Interested in bush regeneration?
The Orphan School Creek Bushcare Group continues to meet monthly in the Park with the next gathering on Saturday 3 May from 9.30 to 11.30am. Please meet behind the townhouses on Wood St, Forest Lodge. We will have about 200 tubestock of shrubs to plant in amongst the trees. It is a mostly terraced area with existing plants, rocks, etc., so wear covered shoes and be prepared to scramble a bit. Please bring your own gloves and a trowel and other tools like secateurs, if you have them. Bring something to share for morning tea afterwards, if you are able to stay around. For further details, please contact Judy Christie — 9660 8309
Also, the Glebe Bushcare Group meets each Wednesday from 8am to 12 noon and is currently weeding and planting native species in Chapman Rd opposite the Rozelle Bay Nursery (for further details, please contact Sue Copeland – 9692 9161). Members of the Society are most welcome to join these Groups and assist with their important work in enhancing biodiversity in our suburb’s parks and reserves.
Where will the children (and the birdies) play?
The Subcommittee has discussed the impact during school hours on St James Park and John St Reserve of large numbers of children from St James School and we wondered whether the church’s own land was being utilised to its full extent.
The use of these small pocket parks should be distinct from that of large open areas such as Wentworth Park. It is hoped that we may be able to engage with the school positively as we have done already with Forest Lodge Public School, where we provided advice on enhancing small bird habitat and biodiversity within the school grounds.

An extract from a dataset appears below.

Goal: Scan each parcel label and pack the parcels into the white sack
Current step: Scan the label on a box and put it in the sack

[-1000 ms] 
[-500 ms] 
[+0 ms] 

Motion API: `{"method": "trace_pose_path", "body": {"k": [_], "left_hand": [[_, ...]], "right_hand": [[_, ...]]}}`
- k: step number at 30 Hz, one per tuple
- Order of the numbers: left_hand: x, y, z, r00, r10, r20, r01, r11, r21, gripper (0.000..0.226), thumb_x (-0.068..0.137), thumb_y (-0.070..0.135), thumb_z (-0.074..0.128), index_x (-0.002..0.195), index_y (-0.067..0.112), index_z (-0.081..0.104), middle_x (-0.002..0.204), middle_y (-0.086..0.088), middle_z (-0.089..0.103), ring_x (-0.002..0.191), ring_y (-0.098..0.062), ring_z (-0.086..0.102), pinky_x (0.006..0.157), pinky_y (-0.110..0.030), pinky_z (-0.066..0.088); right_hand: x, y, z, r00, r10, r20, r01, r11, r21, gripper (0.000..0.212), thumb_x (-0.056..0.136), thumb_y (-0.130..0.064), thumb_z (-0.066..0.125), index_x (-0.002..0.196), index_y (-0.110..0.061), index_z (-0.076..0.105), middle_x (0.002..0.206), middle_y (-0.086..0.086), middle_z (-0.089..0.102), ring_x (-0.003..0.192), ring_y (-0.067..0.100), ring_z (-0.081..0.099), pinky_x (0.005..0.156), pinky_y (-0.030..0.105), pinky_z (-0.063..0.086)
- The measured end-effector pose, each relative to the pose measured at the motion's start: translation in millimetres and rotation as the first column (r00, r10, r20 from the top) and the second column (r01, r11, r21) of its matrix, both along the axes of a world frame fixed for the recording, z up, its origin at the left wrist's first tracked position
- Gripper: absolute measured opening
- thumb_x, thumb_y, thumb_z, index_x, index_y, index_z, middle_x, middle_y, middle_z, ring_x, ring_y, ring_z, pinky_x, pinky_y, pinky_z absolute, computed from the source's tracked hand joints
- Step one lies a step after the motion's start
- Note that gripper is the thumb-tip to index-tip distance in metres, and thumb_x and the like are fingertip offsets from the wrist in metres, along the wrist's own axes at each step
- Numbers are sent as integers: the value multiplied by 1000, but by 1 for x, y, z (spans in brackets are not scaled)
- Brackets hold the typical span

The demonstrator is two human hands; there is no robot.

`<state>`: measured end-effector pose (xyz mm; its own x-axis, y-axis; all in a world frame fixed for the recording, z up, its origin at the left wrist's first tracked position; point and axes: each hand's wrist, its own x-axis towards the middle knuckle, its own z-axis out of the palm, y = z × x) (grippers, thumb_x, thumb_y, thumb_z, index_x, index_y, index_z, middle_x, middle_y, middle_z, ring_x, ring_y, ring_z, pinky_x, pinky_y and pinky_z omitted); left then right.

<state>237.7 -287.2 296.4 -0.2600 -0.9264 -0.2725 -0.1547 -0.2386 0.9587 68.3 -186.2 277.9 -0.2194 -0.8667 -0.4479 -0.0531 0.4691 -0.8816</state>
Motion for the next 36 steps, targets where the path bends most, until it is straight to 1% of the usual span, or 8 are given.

In St James Park the construction of the new tennis pavilion is underway and the eastern court is being renewed. The other (western) court is currently available for hire. Work is progressing on the playground area with new seating and paving and a tree house is being constructed.
John St and Paddy Gray Reserves will be affected by the Johnstons Creek Flood Mitigation Proposal; detention basins are proposed for both Reserves. At an onsite meeting on Monday 5 April, the Friends of John St Reserve met with Robyn Kemmis, the Deputy Mayor, and Kristin Gabriel and Water Asset Engineers, all from the City of Sydney. The Engineers advised that the purpose of the basins (a series of ‘weirs’) was to help manage the expected volume of floodwaters should there be a 1-in-5 to 1-in-10 year flood event. It was explained that the proposal is in its ‘discovery’ stage, construction is planned in about 10 years and the likely effects on the biodiversity of the Reserves are unknown.
The members of the Subcommittee who attended Council’s information meeting about the Harold Park Open Space design plan expressed disappointment at the fragmented nature of the proposed plantings and our more detailed critique of the design was incorporated in the Society’s formal response to the plan.
Many media mentions
The work of the Subcommittee in increasing and improving habitat areas and creating wildlife corridors in Glebe was described in articles in the Inner West Courier (‘Wildlife returns to city’; 1-4-2014) and Sydney Morning Herald (Urban haven; rich array of wildlife calling Sydney home; 8-4-2014). Also in a review of a recently published book (The thing with feathers: the surprising lives of birds and what they reveal about being human by Noah Strycker), The Economist of 5 April 2014 featured a photo of a male wren. The review states: ‘Most striking are the gorgeous Australian fairy-wrens, whose intergenerational altruism looks uncannily like human’s supportive family life’.